Five of the six Burek brothers played roller hockey, so obviously if any number, or all of them were sick, there really were not enough of the rest of us to choose up sides. We played for hours and hours, quitting in the late afternoon in time to get ready to go the Ranger game at Madison Square Garden. At least for those of us who had tickets. I always had two tickets, since I was a two seat season ticket holder, $5 a seat, green seats, Section 333, Row M, seats 5 and 6. Not really that bad.

In meeting the oldest brother again after a significant number of years gone by, there was a mention by them of where a family of that size lived in Manhattan. When I got to know them in 1968 they lived on two floors in a very old walkup that was between 32nd and 33rd Street on Third Avenue. Ten kids in 13 years, a mother and a father, no twins.

The oldest brother happened to mention where they lived prior to that, on Second Avenue, between 25th and 26th Streets. This rang a bell.

I mentioned that I remembered reading a long, long time ago of a block of apartments in just that area that still had DC current. And this was sometime in the 1960s. Johnny pointed to his chest and said, "Yeah, us. I remember there were adapters for the appliances."

When I read that article so long ago I was taken by the story that there were still people, in Manhattan, with DC current. I knew of the difference between the two, and that DC didn't travel as far as AC current without being reinforced by power stations every mile or so. Perhaps because the Second Avenue apartments were so close to a Con Edison generating plant complex called Waterside on the East River, there were still places where the conversion hadn't yet taken place for whatever reason.

Thomas Edison was of course a proponent of DC current, and tried to champion it over AC current, claiming it was safer. Some of the stories I wound up finding online told of the electrocuted elephant Topsy in 1903 at Coney Island's Luna Park and how his death was attributed, falsely, to Edison's desire to prove that DC current was safer than AC current. The story of the Elephant's death is true, and even available on YouTube, but apparently there was no involvement by Edison in choosing the current.

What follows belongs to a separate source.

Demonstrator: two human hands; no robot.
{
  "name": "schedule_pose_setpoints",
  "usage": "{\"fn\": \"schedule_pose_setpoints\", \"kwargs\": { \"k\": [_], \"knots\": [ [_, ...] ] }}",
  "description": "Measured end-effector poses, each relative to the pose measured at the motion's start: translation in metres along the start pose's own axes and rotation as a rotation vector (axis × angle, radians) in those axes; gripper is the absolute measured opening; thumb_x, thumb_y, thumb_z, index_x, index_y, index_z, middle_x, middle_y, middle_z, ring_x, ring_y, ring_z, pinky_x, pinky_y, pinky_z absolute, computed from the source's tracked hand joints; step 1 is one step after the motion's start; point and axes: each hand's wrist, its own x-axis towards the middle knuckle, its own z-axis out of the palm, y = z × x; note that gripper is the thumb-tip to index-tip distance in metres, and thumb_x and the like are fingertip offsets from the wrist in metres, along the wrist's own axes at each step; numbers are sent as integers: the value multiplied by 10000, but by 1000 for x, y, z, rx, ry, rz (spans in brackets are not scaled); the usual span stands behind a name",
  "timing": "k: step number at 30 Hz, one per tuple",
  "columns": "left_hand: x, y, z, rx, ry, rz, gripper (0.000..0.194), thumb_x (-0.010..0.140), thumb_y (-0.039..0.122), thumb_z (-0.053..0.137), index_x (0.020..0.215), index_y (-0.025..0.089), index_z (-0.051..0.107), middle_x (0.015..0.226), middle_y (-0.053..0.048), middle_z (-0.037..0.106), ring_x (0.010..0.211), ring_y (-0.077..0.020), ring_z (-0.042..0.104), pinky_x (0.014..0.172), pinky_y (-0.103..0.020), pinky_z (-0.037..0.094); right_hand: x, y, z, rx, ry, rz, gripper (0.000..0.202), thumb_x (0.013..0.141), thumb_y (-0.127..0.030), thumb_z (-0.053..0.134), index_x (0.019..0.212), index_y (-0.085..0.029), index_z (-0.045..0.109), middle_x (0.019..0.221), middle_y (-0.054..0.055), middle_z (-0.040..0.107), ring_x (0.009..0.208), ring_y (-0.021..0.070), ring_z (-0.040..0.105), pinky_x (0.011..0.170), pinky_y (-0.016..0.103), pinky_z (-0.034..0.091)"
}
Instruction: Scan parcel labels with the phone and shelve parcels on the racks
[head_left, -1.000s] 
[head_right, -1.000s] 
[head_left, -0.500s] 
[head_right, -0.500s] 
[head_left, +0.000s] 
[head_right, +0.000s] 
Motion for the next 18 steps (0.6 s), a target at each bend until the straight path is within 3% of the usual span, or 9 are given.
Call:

Then there was the fairly recent reminiscence of someone in the late 1960s whose AC television set wouldn't run on the MacDougal Street apartment's DC current. They worked out a deal with a neighbor in another building across the air shaft and strung an extension cord from their AC outlet to their AC television set in their DC apartment. The story differs a bit from Dustin Hoffman's jury-rigged electrical line in the movie 'Midnight Cowboy' because the tenant with the DC current paid the tenant in the other building for the electricity they were getting.

DC current lost out to AC current after George Westinghouse and Nicola Tesla proved AC current to be safe, and that it was cheaper to produce and run because it traveled further and didn't require as many power stations on route to keep the frequency strength up. The early version of Betamax vs. VHS was referred to as the 'War of the Currents.'

DC current amazingly stayed on in small parts of Manhattan until 2007, when it was completely taken offline. The places that still used DC had been accommodated by converting the incoming AC current to the building to DC.

I never seem to have to look far for where one thing ties into another. Nicola Tesla was the genius behind so many electrical inventions and innovations, but who was incredibly eccentric and superstitious and who died basically broke and alone in a hotel room.

Nikola Tesla was a Serbian who came to the United States in 1884. There is a Serbian Orthodox Cathedral of St. Sava in Manhattan that I passed many times when I worked in the area. There is bust of Nikola Tesla to the left of the church's entrance at 15 West 25th Street, between Broadway and 6th Avenue, in what in now annoyingly called the NoMad area by the real estate people who want you to have cachet. 

15 West 25th Street, not that many blocks west of where one of the last vestiges of DC current, the current that Tesla's AC proved superior to, lit up the apartment of a family of 10 kids.